According to Zygmunt Bauman (Identity, 2004) the indigenous population, “the established” or “settled”, is not used to negotiating about its identity. Indigenous citizens automatically belong to a given community in which they were born and “live together in an indissoluble attachment”. They do not ask each other questions about identity and they do not expect to be challenged on their given identity.
Nevetheless, with the emancipation of immigrants, the values and identity of the indigenous are challenged. Immigrants no longer accept the given paradigms of their new country as given -especially second and third generation immigrants have started challenging the status quo as aspiring parts of the indigenous.

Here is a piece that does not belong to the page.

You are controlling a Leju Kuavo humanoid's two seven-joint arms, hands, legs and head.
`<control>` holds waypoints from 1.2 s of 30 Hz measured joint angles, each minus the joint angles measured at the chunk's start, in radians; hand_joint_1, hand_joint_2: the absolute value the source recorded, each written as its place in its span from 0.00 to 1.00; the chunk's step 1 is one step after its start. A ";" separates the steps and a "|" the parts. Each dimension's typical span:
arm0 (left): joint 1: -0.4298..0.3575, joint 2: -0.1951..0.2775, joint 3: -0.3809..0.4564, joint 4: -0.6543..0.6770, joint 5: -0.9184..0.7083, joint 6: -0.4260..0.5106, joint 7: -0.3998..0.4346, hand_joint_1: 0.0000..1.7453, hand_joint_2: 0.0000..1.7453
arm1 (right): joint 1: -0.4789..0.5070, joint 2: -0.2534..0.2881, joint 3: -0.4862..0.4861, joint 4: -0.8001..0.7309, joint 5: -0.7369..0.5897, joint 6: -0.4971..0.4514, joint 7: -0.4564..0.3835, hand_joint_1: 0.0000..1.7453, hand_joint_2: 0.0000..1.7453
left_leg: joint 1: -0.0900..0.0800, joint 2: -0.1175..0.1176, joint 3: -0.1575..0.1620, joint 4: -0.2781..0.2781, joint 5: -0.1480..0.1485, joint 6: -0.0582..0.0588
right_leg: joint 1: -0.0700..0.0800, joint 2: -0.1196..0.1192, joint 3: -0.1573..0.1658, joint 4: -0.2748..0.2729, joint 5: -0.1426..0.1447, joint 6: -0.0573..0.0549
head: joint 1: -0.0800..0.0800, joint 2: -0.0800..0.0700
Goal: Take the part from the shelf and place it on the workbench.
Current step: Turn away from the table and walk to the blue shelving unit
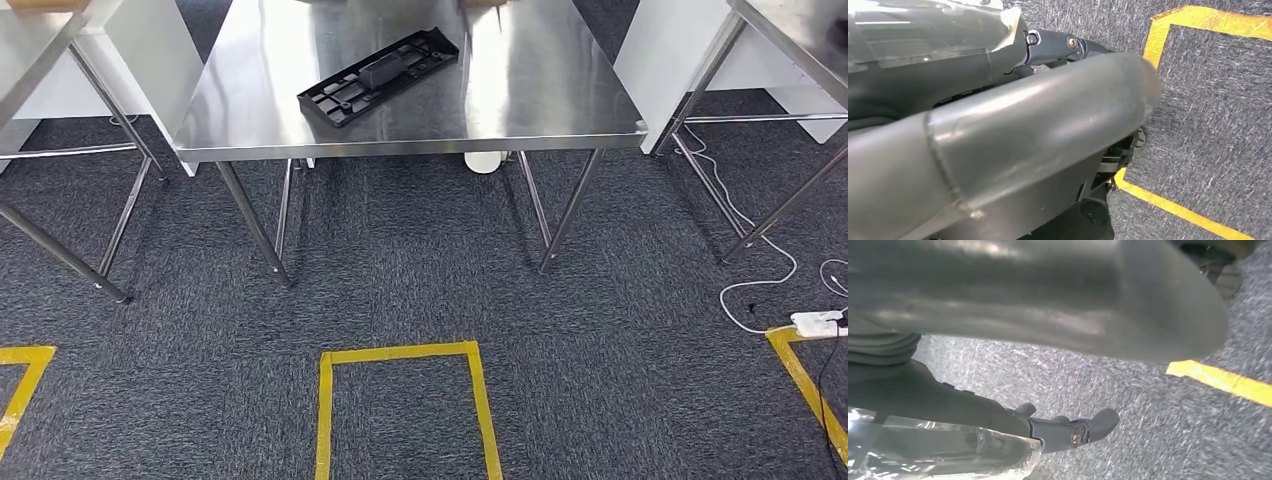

Although the most vocal voices of immigrants are radical I do not believe that immigrants have radicalized. I believe this image is cultivated by the indigenous to legitimize their unwillingness to negotiate about their identitites. In my view most immigrants do not see the indigenous as racists or exclusionist by ideology. In my view most immigrants benignly look at the challenge in front of the indigenous because they themselves have been there before.
The challenge for the indigenous is to emancipate into the new multicultural paradigm that has emerged. They are to give up their unwillingness to negotiate their identities. In an optimistic mood this challenge ahead of the indigenous, this emancipation of the last societal group, looks like the step that will bring us a healthy democracy.